Problem to work on:
Nothing outside the range is to be copied. From the entries below, reproduce exactly the lines starting at the one with "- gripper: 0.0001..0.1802" and ending at the one with "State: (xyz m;", without pictures.

Exercise data Block Start

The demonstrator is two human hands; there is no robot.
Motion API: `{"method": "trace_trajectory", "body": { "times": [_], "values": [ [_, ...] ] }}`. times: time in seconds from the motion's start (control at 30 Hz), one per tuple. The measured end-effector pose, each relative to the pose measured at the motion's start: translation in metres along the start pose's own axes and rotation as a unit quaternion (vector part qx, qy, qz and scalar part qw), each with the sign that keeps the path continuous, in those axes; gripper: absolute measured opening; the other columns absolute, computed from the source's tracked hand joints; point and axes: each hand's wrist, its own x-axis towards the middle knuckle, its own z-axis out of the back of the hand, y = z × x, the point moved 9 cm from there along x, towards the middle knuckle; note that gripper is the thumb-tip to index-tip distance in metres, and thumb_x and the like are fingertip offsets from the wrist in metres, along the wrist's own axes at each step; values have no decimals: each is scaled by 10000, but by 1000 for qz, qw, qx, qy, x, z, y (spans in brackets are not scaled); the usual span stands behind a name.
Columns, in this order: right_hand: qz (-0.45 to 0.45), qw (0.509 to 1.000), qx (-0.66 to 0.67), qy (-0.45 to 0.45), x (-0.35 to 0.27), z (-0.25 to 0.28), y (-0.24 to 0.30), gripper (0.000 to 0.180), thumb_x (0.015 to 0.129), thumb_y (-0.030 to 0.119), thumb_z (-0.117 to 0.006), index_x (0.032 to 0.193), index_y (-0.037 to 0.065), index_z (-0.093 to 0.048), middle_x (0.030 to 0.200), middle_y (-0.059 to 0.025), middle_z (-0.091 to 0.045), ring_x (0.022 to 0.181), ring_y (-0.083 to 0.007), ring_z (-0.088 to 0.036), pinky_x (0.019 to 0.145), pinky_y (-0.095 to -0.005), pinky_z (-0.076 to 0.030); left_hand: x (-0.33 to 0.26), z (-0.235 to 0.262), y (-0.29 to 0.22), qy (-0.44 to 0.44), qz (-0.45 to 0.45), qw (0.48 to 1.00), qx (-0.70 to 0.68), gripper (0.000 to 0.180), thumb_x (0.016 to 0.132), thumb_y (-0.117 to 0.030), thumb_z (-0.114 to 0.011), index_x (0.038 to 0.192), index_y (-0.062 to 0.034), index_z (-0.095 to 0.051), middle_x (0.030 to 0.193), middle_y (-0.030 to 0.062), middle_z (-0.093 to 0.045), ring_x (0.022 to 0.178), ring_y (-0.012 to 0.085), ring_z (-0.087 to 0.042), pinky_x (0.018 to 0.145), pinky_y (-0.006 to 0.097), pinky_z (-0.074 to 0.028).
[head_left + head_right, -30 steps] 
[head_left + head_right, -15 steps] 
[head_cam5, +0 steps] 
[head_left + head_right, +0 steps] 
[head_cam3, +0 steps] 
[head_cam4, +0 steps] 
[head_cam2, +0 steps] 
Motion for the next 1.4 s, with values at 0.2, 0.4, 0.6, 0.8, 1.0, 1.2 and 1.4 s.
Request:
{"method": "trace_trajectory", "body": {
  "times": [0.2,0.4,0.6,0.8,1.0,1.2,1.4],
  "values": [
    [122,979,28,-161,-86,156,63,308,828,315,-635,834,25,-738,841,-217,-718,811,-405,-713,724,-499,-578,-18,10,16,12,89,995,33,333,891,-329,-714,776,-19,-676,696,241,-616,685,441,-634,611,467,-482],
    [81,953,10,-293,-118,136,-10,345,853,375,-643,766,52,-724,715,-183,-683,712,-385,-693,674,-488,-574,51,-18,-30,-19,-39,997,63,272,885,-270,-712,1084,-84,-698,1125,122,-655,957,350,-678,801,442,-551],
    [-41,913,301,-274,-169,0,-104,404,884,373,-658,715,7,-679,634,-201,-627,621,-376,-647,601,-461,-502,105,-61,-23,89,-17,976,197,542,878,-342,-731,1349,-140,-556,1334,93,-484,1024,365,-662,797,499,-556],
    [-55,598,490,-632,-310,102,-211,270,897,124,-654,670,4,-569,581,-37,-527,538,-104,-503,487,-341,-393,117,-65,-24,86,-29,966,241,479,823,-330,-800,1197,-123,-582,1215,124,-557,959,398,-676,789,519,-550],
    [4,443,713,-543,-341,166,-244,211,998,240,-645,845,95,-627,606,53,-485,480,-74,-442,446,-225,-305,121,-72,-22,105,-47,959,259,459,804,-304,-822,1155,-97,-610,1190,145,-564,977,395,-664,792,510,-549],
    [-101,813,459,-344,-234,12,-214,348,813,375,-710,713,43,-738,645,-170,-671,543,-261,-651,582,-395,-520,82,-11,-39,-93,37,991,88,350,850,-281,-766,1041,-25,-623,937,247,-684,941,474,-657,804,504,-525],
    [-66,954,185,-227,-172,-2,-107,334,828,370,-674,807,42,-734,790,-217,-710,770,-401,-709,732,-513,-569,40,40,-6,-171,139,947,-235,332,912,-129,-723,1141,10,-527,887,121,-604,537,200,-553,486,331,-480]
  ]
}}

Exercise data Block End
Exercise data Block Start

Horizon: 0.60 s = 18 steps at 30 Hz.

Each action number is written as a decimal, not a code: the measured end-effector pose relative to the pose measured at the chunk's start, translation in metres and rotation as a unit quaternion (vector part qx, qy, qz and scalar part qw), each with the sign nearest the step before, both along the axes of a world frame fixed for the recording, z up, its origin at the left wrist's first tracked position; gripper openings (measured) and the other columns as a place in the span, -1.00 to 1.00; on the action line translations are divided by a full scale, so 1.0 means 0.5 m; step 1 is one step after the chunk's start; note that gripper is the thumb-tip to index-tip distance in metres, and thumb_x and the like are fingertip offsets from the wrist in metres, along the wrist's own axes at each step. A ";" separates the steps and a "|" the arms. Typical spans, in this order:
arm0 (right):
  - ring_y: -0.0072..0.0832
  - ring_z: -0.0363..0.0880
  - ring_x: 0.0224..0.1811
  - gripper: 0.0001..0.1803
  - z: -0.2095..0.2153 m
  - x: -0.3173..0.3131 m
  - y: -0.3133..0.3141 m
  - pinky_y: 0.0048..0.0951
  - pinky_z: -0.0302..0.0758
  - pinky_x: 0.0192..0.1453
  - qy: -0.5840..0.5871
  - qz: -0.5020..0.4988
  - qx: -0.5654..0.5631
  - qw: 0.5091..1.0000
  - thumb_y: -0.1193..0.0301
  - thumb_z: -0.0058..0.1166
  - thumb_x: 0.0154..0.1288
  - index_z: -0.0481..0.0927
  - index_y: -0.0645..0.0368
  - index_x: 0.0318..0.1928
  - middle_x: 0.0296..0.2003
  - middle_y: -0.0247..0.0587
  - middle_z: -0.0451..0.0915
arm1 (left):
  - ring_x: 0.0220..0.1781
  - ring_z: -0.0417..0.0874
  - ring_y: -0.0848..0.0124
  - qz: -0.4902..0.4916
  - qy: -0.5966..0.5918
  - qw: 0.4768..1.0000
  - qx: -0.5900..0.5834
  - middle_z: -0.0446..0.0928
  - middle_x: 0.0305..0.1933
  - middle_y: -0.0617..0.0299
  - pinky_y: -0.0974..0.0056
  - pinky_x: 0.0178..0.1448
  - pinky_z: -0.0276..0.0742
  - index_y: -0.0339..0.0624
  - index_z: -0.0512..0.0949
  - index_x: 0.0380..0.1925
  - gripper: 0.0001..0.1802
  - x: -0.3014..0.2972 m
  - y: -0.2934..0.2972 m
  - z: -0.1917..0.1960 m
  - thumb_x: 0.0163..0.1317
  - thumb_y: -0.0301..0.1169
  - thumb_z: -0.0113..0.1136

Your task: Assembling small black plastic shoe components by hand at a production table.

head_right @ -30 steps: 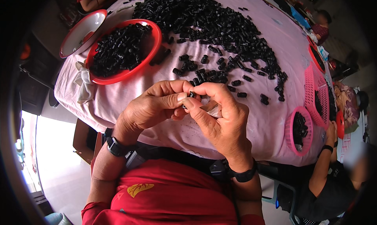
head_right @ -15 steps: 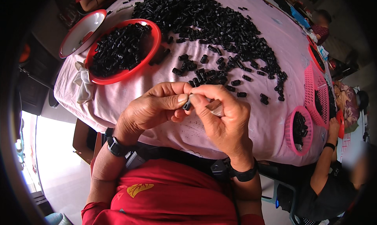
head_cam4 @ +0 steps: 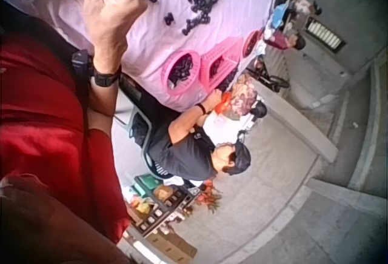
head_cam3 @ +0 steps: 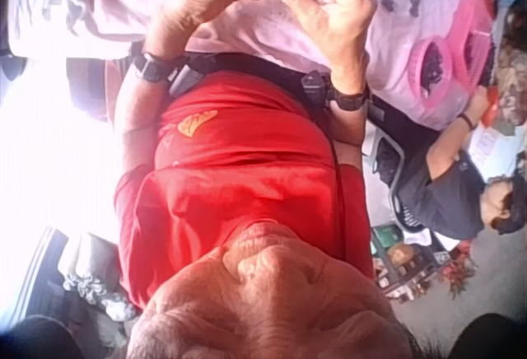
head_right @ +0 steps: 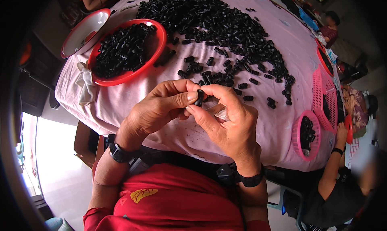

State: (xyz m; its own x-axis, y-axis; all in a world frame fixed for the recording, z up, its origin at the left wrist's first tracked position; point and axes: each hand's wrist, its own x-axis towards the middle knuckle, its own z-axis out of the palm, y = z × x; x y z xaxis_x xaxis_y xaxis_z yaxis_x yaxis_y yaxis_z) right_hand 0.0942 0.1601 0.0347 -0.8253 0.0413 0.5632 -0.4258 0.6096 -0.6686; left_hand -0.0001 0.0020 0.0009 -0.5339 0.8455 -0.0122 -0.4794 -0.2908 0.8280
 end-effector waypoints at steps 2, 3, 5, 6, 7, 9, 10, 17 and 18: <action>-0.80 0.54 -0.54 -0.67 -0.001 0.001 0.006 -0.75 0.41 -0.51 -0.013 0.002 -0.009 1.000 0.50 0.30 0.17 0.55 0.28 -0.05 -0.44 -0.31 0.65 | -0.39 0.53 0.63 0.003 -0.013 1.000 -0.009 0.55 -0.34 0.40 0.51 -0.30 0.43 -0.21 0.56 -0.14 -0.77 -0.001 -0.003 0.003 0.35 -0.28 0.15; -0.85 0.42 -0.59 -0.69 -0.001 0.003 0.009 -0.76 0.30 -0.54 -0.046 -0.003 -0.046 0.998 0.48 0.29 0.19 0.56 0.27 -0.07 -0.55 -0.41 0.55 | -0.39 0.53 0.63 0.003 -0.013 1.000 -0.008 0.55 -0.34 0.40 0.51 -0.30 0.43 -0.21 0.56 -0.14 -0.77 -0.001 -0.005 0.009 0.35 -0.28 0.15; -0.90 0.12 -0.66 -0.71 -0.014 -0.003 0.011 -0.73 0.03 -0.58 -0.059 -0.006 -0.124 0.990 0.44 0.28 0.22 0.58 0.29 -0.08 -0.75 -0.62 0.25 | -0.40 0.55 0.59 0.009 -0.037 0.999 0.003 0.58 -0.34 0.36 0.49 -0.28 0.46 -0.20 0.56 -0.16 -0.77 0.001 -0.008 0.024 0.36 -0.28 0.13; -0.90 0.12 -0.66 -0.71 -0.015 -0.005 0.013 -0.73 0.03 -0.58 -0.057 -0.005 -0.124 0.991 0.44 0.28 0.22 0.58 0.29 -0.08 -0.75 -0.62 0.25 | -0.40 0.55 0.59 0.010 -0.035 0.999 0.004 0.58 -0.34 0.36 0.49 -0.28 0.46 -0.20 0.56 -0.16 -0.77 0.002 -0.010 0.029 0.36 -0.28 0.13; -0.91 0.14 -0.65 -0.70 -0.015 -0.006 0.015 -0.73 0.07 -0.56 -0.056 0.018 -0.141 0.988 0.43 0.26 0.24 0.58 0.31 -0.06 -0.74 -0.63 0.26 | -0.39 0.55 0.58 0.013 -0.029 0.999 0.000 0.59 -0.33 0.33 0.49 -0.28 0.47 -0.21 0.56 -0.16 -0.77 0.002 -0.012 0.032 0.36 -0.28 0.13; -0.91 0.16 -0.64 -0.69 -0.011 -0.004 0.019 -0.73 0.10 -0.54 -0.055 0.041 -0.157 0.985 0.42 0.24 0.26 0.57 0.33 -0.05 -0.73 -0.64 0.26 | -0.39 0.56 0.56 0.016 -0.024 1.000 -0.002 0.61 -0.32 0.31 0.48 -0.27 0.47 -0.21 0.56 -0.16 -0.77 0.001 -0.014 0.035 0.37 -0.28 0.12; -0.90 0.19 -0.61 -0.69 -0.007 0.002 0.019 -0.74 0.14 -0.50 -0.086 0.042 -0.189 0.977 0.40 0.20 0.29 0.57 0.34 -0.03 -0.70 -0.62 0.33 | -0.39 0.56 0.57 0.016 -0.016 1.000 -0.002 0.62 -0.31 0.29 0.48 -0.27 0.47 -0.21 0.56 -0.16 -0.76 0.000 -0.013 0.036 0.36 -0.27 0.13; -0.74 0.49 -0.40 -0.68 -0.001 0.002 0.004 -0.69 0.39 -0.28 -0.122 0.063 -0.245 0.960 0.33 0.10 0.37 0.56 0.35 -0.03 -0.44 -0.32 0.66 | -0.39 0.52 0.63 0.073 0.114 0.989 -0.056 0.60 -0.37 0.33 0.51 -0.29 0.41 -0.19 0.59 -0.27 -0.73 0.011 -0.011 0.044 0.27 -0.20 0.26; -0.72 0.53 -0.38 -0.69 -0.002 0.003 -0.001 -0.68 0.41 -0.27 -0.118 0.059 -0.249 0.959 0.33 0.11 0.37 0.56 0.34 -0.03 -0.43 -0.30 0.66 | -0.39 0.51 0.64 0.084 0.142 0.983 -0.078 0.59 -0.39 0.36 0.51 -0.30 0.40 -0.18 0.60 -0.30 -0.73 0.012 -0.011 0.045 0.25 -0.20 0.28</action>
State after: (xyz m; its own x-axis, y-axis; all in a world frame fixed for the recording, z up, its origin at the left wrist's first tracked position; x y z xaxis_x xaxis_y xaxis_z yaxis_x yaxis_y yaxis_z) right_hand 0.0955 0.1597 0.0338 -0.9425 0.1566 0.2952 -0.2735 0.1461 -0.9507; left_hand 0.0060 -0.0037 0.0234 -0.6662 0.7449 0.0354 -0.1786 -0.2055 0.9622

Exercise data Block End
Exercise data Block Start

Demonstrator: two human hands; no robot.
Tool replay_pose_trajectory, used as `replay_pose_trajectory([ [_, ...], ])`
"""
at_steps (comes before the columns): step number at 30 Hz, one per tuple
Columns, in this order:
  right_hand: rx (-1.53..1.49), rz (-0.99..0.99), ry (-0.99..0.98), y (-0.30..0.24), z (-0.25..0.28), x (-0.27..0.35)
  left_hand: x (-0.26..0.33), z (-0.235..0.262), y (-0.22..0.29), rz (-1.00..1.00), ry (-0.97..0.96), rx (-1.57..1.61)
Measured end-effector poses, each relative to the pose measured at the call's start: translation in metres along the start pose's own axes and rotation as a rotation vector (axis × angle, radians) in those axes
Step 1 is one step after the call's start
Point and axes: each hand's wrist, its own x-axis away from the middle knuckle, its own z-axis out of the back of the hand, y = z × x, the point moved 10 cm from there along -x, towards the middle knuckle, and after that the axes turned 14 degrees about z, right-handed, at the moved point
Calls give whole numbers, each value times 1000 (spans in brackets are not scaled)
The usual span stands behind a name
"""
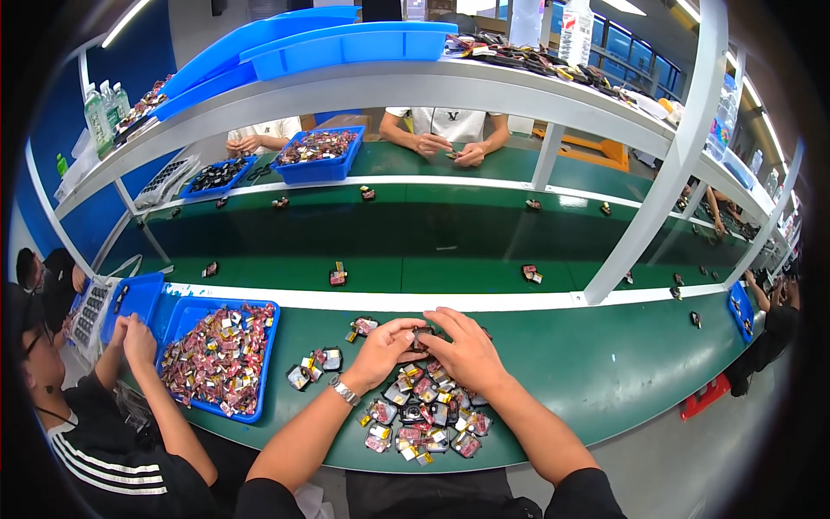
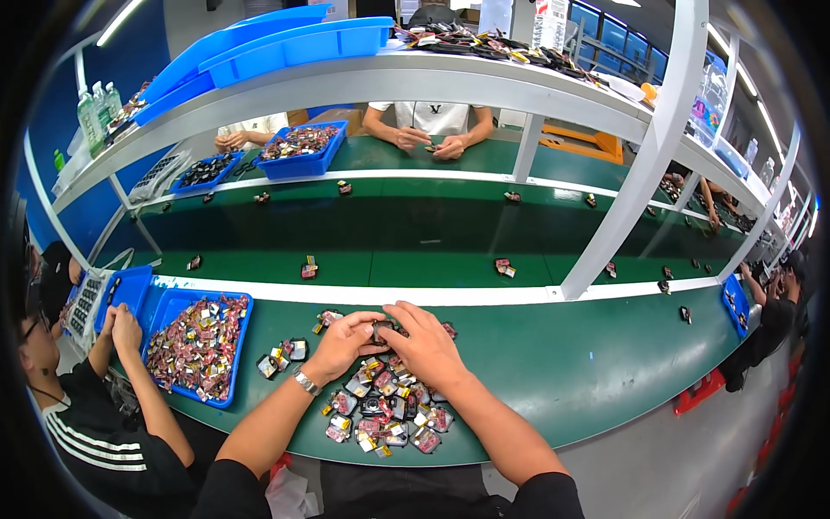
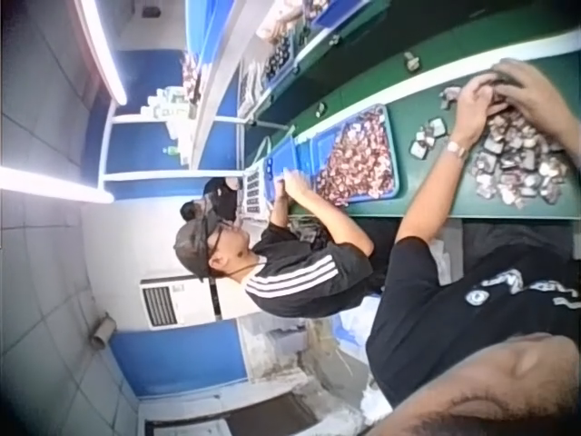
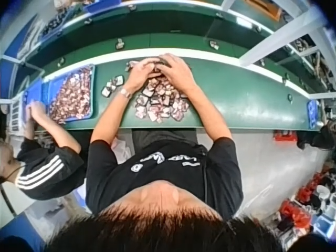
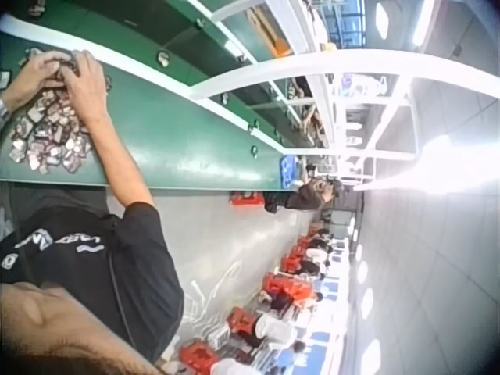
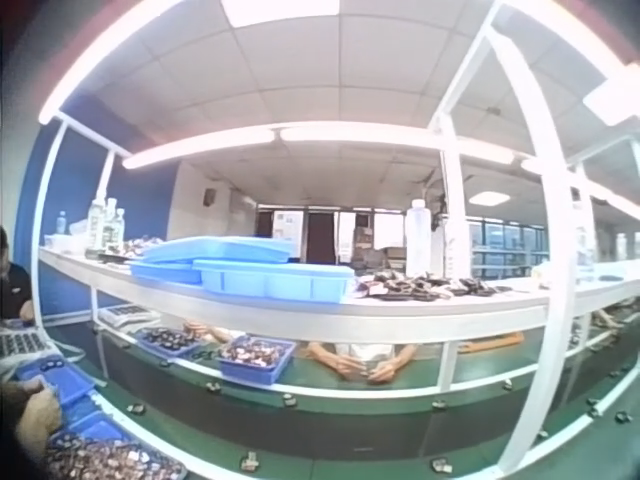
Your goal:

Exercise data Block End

Result of this exercise:
  - gripper: 0.0001..0.1802
  - x: -0.3014..0.2972 m
  - y: -0.2934..0.2972 m
  - z: -0.1917..0.1960 m
  - thumb_x: 0.0163..0.1317
  - thumb_y: -0.0301..0.1169
  - thumb_z: -0.0113..0.1136

Your task: Assembling small black plastic shoe components by hand at a production table.

head_right @ -30 steps: 
head_right @ -15 steps: 
head_cam4 @ +0 steps: 
head_cam3 @ +0 steps: 
head_right @ +0 steps: 

State: (xyz m; its own x-axis, y-axis; all in a world frame fixed for the recording, z up, its origin at the left wrist's first tracked position; point and axes: each hand's wrist, its own x-axis towards the middle knuckle, its own z-axis out of the palm, y = z × x; x y z xaxis_x xaxis_y xaxis_z yaxis_x yaxis_y yaxis_z) right_hand 0.0942 0.1601 0.0347 -0.8253 0.0413 0.5632 -0.4258 0.6096 -0.6686; left_hand -0.0001 0.0020 0.0009 -0.5339 0.8455 -0.0122 -0.4794 -0.2908 0.8280

That completes the response to the exercise.